Selon l’ONG, les réseaux sociaux ont contribué à l’augmentation du recrutement d’enfants et d’adolescents dans un pays marqué par plus de six décennies de conflit armé. HRW affirme avoir identifié des publications glorifiant la vie au sein des groupes armés ou proposant de fausses offres d’emploi.
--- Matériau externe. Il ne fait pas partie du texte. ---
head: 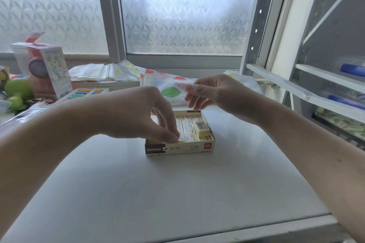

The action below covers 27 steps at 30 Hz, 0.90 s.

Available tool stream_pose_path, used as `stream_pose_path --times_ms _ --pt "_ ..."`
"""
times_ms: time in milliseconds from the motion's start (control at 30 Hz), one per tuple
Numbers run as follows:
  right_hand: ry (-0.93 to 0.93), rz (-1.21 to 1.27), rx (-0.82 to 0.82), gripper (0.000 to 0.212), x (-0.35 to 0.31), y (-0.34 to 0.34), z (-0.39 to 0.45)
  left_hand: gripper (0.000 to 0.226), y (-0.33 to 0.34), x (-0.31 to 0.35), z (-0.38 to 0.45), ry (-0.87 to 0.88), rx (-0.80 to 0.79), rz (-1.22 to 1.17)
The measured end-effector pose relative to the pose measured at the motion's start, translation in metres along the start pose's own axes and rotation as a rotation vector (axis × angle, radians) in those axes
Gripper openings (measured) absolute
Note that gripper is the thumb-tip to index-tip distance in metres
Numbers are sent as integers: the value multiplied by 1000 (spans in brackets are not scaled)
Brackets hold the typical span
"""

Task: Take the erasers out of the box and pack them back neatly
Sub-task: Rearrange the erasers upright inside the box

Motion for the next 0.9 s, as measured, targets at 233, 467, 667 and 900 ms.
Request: stream_pose_path --times_ms 233,467,667,900 --pt "-15 -131 -34 24 -1 3 -2 7 4 -2 2 -11 14 22" --pt "28 -336 -252 21 0 7 -12 15 2 2 2 13 53 10" --pt "-1 -428 -371 29 -5 11 -19 17 2 2 1 4 39 32" --pt "-11 -408 -358 28 -3 13 -17 18 2 0 3 26 94 14"
Point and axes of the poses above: each hand's wrist, its own z-axis towards the middle knuckle, its own y-axis out of the palm, x = y × z, the point moved 9 cm from there along z, towards the middle knuckle, and after that the axes turned 5 degrees about -z, right-handed, at the moved point
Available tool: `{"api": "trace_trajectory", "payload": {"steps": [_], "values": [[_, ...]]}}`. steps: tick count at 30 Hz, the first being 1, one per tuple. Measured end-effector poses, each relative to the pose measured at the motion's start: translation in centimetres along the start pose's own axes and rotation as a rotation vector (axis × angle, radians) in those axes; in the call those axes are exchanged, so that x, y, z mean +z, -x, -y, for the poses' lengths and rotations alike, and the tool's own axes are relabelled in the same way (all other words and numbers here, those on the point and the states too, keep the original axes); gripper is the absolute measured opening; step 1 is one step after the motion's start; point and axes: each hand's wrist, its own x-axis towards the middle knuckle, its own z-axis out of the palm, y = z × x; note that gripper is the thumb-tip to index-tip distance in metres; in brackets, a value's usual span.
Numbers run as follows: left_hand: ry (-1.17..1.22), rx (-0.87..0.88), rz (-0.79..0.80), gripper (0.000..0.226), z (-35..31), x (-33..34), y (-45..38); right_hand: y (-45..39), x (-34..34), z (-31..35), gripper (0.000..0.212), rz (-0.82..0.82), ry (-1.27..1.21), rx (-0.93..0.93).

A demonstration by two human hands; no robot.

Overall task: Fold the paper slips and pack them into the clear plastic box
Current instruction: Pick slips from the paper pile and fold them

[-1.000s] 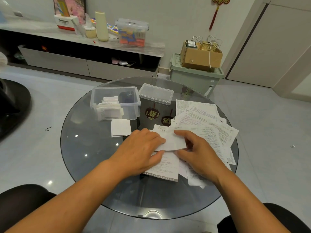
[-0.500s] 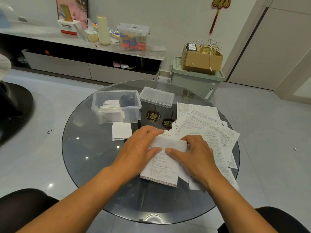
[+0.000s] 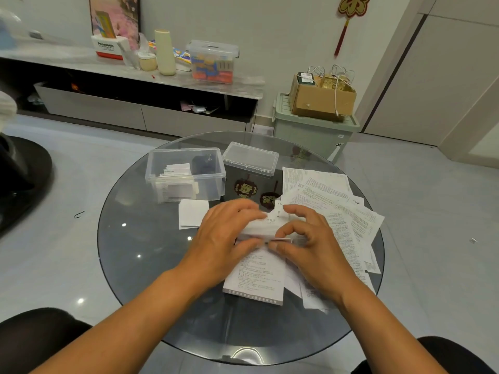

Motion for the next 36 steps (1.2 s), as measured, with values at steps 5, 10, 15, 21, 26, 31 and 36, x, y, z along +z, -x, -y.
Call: {"api": "trace_trajectory", "payload": {"steps": [5,10,15,21,26,31,36], "values": [[-0.073,-0.024,-0.004,0.083,-0.4,-0.4,0.3,0.2,0.2,-0.2,0.008,0.056,0.031,-0.035],[-0.023,-0.106,0.233,0.085,0.0,-1.4,0.4,0.2,-0.4,-0.6,0.011,0.205,0.166,-0.073],[-0.059,-0.265,0.46,0.096,0.9,-1.8,0.9,0.6,-1.0,-0.6,0.012,0.283,0.188,-0.074],[-0.072,-0.267,0.579,0.102,1.2,-3.2,0.3,0.9,-1.2,0.1,0.024,0.338,0.249,-0.045],[-0.125,-0.215,0.628,0.089,0.6,-3.8,0.2,1.1,-1.0,0.4,0.031,0.378,0.282,-0.028],[-0.092,-0.25,0.591,0.08,0.8,-3.9,0.4,1.2,-0.7,0.7,0.044,0.409,0.272,-0.023],[0.104,-0.403,0.479,0.088,0.1,-3.2,0.4,1.0,-0.8,0.6,0.043,0.342,0.3,-0.027]]}}
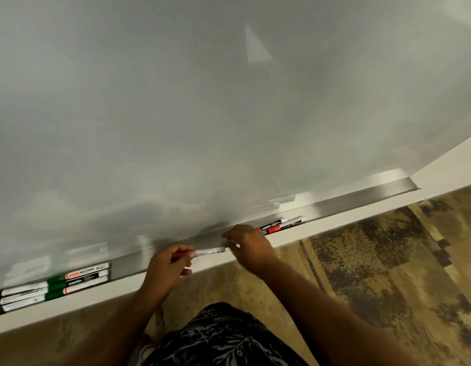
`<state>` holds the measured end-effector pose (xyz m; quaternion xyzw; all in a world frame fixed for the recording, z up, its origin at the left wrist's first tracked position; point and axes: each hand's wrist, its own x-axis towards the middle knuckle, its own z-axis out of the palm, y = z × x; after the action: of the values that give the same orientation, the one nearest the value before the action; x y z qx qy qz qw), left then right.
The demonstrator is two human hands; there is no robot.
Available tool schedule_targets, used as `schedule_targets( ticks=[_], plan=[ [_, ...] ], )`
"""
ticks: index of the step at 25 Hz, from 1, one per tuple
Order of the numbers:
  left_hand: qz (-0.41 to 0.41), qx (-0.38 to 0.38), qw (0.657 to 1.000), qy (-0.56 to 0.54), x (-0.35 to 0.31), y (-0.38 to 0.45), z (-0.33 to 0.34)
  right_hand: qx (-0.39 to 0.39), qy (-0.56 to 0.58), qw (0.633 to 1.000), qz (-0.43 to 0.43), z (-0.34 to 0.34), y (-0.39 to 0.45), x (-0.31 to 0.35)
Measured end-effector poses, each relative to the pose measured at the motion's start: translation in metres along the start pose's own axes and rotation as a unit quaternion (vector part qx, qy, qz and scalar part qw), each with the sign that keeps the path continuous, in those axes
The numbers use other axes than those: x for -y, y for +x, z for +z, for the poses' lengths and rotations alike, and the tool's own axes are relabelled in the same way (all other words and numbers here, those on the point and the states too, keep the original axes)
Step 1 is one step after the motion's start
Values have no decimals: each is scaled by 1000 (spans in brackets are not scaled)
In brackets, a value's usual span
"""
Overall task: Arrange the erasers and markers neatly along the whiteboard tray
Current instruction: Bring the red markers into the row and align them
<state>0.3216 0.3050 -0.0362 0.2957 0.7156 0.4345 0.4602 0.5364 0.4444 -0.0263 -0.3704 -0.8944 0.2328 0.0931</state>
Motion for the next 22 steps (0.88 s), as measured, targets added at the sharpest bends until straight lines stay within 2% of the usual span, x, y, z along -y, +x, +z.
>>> schedule_targets(
  ticks=[3,6,9,11,14,16,18,22],
  plan=[
    [-15,-33,999,-15,0,-7,-10,12,-113,986,121,-25,-1,-49],
    [-34,-82,995,-41,3,-13,-17,68,-201,968,135,-30,2,-71],
    [-57,-107,988,-96,7,-21,-20,65,-208,971,95,-31,7,-75],
    [-75,-108,984,-118,8,-26,-22,48,-178,982,33,-31,6,-74],
    [-75,-91,989,-85,8,-31,-23,8,-80,994,-79,-33,-4,-68],
    [-56,-98,992,-49,11,-33,-22,-12,-29,994,-102,-40,-10,-71],
    [-41,-121,991,-26,15,-32,-22,-5,-32,998,-51,-51,-12,-81],
    [-22,-154,988,0,22,-29,-28,67,-107,981,146,-66,-12,-115]
  ],
)
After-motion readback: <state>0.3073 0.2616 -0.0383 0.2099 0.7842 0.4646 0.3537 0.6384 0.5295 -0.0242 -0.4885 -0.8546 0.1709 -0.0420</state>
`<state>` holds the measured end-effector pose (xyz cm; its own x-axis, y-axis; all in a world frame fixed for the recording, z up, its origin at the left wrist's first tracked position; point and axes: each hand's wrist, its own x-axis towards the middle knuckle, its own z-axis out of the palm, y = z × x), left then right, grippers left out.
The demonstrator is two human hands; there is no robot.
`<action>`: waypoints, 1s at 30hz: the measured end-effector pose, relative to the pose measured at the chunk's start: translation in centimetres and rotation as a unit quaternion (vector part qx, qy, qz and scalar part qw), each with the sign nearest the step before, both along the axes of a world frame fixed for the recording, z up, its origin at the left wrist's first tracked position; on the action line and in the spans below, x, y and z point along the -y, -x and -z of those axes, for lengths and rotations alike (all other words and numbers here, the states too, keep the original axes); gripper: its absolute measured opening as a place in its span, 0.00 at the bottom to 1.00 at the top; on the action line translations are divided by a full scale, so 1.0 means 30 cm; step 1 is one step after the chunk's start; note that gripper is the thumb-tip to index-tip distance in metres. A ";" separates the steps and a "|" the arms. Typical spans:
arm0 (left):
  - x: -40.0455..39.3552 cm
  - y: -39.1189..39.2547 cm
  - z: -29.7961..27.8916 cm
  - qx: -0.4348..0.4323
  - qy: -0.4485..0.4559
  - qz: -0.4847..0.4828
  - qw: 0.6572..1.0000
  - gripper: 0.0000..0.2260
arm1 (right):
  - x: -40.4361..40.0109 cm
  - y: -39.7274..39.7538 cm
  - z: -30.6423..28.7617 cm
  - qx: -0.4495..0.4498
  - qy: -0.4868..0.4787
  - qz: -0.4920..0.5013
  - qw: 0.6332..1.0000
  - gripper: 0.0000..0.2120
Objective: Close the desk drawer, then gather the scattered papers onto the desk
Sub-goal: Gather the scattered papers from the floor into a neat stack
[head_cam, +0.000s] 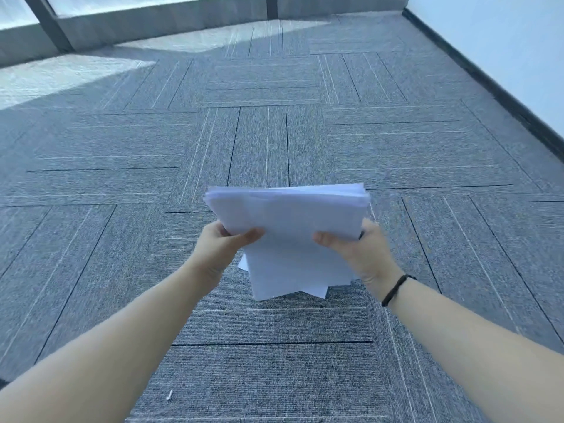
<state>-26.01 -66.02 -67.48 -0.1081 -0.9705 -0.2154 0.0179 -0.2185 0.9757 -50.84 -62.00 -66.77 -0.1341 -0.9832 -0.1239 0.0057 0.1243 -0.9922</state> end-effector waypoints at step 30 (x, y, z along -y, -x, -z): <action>-0.164 -0.214 0.159 -0.122 -0.384 0.006 0.915 0.29 | -0.078 0.026 0.264 0.217 -0.324 0.133 0.911 0.14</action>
<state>-19.58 -61.10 -72.26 -0.2528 -0.5416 -0.8017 0.2078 -0.8397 0.5018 -51.60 -59.65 -74.68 -0.1572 -0.6246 -0.7650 0.4959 0.6199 -0.6081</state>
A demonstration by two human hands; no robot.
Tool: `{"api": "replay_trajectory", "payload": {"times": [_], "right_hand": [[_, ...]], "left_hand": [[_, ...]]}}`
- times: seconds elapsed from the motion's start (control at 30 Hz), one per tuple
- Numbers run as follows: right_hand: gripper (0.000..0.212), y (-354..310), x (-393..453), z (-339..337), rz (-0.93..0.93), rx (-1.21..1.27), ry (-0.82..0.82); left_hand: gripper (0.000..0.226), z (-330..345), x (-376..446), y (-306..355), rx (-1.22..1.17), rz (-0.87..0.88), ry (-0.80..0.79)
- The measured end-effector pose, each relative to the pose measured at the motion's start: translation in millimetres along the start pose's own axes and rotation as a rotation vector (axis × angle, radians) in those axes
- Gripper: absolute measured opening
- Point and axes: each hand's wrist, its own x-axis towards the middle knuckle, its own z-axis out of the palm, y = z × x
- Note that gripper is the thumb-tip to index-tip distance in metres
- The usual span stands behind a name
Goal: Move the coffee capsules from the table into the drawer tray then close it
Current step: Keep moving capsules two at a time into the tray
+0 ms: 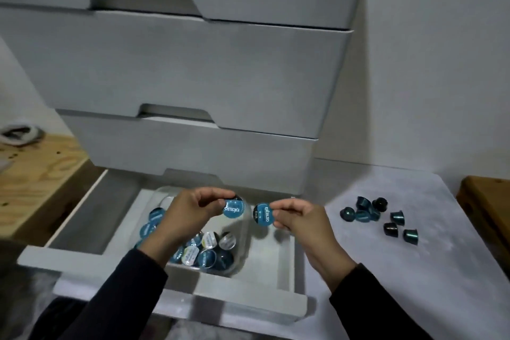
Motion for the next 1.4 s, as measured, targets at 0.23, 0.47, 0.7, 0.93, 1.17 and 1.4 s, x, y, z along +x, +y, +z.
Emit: {"api": "replay_trajectory", "payload": {"times": [0.23,0.47,0.7,0.93,1.17,1.4], "right_hand": [[0.021,35.5,48.7,106.3,0.154,-0.126,-0.001],[0.02,59.3,82.8,140.7,0.26,-0.306,0.102],[0.03,61.6,91.2,158.1,0.233,-0.4,0.077],[0.029,68.8,95.7,161.8,0.224,-0.467,0.042],[0.026,72.4,97.0,162.6,0.198,-0.496,0.041],[0.027,75.9,94.3,164.5,0.185,-0.551,0.038]], "left_hand": [[0.024,-86.6,56.7,-59.0,0.283,-0.072,-0.165],[0.021,-102.2,99.1,-92.4,0.448,-0.122,-0.363],[0.03,-106.0,113.5,-107.7,0.578,-0.095,-0.444],[0.031,-107.6,116.2,-110.0,0.678,-0.032,-0.469],[0.025,-108.8,110.1,-107.1,0.726,0.023,-0.445],[0.026,-113.9,100.7,-108.1,0.746,0.035,-0.423]]}}
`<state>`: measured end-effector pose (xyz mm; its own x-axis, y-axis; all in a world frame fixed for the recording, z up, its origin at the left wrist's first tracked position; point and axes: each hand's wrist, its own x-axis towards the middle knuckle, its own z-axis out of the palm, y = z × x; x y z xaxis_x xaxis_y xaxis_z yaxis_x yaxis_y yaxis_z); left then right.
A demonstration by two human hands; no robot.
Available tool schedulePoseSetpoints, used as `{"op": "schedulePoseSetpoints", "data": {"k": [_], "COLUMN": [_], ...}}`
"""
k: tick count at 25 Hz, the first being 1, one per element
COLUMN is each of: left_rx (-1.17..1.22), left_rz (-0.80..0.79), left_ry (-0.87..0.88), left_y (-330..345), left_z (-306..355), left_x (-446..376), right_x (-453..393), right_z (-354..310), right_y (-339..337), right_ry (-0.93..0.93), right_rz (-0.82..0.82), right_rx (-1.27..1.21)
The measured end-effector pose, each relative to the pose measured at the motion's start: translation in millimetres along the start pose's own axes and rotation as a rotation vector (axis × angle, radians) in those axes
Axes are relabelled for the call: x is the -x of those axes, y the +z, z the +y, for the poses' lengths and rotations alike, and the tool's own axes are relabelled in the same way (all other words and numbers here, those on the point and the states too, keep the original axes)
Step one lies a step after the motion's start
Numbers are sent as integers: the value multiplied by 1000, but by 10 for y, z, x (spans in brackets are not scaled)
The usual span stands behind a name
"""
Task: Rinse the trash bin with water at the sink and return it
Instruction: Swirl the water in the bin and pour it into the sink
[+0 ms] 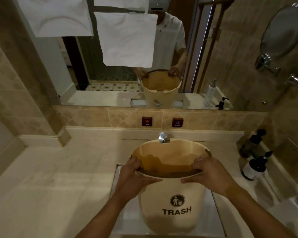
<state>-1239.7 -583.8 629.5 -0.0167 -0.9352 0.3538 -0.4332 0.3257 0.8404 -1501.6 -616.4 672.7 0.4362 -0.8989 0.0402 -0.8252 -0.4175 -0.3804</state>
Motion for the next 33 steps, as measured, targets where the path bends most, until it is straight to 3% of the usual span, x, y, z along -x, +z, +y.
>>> {"op": "schedulePoseSetpoints", "data": {"k": [10,18,22,26,29,33], "left_rx": [-33,-247,-520,-730,-802,-971], "left_rz": [-24,-73,-176,-377,-490,-683], "left_ry": [-61,83,267,381,452,262], "left_y": [-57,-246,-272,-276,-347,-500], "left_z": [-59,-111,-3,113,200,344], "left_x": [-54,-167,-310,-375,-432,-534], "right_x": [-30,-19,167,282,276,245], "right_z": [92,55,34,35,-107,-347], "right_y": [161,409,698,963,1177,1396], "right_ry": [14,50,184,205,277,293], "right_rz": [45,102,39,-201,-239,-171], "right_rx": [-90,-204,-337,-119,-373,-697]}}
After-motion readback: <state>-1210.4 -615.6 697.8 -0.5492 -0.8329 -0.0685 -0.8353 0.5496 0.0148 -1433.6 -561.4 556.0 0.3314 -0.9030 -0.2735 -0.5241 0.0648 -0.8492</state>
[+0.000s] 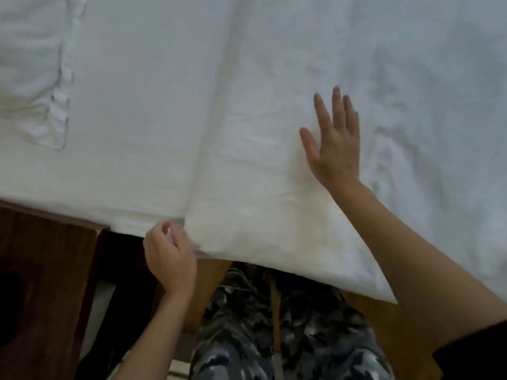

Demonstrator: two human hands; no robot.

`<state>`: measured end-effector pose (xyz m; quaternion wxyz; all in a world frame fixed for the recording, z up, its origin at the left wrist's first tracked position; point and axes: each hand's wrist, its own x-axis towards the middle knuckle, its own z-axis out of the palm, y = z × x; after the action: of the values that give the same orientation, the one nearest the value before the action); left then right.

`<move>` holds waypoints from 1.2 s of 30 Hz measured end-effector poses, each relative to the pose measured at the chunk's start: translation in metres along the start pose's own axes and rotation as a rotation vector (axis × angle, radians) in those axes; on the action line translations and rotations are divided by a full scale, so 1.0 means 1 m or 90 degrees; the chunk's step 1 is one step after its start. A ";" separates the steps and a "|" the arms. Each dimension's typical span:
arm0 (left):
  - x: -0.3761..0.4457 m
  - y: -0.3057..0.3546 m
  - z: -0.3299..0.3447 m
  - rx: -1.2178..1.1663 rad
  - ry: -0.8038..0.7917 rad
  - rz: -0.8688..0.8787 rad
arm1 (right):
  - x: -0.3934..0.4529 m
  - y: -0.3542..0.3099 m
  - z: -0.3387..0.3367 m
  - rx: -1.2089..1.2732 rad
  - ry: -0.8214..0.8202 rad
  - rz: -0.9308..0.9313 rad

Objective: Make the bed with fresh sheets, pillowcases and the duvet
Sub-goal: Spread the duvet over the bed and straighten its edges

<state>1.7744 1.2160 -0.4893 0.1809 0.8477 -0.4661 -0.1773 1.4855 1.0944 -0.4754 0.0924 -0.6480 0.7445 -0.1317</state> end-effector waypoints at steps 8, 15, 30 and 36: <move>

Au moins 1.500 mineurs auraient été recrutés depuis 2021, notamment pour combattre, recueillir des renseignements ou piloter des drones. Près de la moitié appartiendraient à des communautés indigènes. Les filles représenteraient environ 40% des cas et seraient particulièrement exposées aux violences sexuelles, selon l’organisation.
Des publications montrent notamment des armes, de l’argent, des bijoux ou la vie dans des camps. Des internautes y demandent parfois comment rejoindre des groupes armés, dont l’ELN et des dissidences des FARC.
HRW affirme avoir signalé ces contenus à Meta et ByteDance. Les deux entreprises ont indiqué avoir supprimé les publications signalées et assuré renforcer leurs dispositifs contre l’utilisation de leurs plateformes par des groupes criminels.
L’ONG appelle toutefois les plateformes à améliorer leurs mécanismes de détection et de protection des mineurs face à un phénomène qui s’est développé avec la fragmentation des groupes armés depuis l’accord de paix de 2016.